My year of traveling throughout Asia has left an incredible mark in my life! I’ve experienced so much, both good and bad, but I learned something new from each and every day. Looking back on my time in Asia, my photos and blog posts reveal just what a great year 2010 really was for me.
Unfortunately, it hasn’t always been easy. I’m afraid that being an Asian-American traveling in Asia was no easy feat for me. I’ve been bottling up these feelings, experiences and observations up for some time now but I’ve come to realize that it’s given me a very unique travel perspective on people, culture, prejudices and social interaction that I should share with others.
I’ve decided to start a series of blogs called “Banana Split” to delve deeper into my experiences as an Asian-American, as an Asian-American traveling the world, and particularly as an Asian-American traveling in Asia.
I hope you enjoy my version of “Banana Split”!
I’m pretty proud of my heritage. My mother is Chinese, my father is Burmese. I was born in Burma but moved to California when I was just over a year old. I’ve lived in America most of my life and I’m as “American as apple pie.” I can speak passable Cantonese and Burmese, with a piddling of Mandarin though all with a slight American accent. I’m what some people might call a “Banana”: yellow on the outside but white on the inside.

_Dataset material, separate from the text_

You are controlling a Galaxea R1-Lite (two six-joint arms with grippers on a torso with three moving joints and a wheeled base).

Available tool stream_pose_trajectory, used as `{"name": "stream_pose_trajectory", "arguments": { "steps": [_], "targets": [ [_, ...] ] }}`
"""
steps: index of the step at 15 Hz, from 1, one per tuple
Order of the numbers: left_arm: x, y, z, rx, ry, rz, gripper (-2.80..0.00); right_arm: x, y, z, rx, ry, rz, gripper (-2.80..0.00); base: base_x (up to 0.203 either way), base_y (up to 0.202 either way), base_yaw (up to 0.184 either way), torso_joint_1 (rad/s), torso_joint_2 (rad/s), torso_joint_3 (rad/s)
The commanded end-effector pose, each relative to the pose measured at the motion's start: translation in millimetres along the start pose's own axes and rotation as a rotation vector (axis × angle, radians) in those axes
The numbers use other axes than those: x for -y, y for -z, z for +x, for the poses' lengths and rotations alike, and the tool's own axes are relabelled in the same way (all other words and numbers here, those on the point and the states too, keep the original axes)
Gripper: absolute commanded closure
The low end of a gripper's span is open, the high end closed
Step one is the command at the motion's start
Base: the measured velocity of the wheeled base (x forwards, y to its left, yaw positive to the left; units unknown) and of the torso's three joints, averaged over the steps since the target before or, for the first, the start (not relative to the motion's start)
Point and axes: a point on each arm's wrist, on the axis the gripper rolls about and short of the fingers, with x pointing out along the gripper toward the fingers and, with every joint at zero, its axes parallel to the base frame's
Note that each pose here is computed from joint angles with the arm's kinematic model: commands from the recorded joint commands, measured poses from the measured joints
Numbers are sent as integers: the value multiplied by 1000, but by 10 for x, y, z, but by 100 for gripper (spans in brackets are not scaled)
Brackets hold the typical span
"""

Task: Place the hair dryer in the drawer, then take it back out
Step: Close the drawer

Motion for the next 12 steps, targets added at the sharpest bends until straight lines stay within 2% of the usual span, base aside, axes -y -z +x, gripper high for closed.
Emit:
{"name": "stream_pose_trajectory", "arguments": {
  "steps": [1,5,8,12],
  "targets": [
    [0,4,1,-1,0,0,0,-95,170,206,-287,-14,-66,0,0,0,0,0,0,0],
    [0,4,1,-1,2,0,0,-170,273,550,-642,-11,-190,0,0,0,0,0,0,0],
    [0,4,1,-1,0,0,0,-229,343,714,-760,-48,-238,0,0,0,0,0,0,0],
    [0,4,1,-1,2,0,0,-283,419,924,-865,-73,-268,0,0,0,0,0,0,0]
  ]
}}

|Baby Connie sitting inside a pagoda in Yangon, Burma|
As a child, I wasn’t so proud of my heritage. I was one of the few Asians in my elementary school (my two cousins made up the rest of the Asian population). I got taunted for my “chinky” eyes and home-made bowl-shaped haircuts. At the time, it felt like a slow, tortured death.
|The bane of my childhood existence: the bowl-shaped haircut (with my cousin Jeremy)|
Growing up, cultures would often clash between my traditional Asian family and my American lifestyle. I wanted to be able to do all the things my American friends were allowed to do, such as stay out late with friends or date boys. I was always in trouble because I refused to be the typical Chinese daughter. Needless to say, I was quite rebellious in my teens and fought off my Asian-ness to show my mother just how “Chinese” I really was.
My parents always said to me, “You think you’re American but you’re not! You’re a Chinese girl!” Somehow the Burmese half was always left out…
It’s been a difficult process coming to terms and finding my place in the world with my Asian heritage and cultural upbringing while living and growing up in America and I think I’ve done well with it so far.
Then, 2010 happened. Traveling as an Asian-American in Asia has called my identity into question a number of times over the year. I struggled with it, became frustrated with it and now, I’ve decided to write about it! To be continued…
I know not all my readers are Asian-Americans but do you think it’s a worthwhile topic to explore? Are YOU interested in this unique travel and cultural perspective?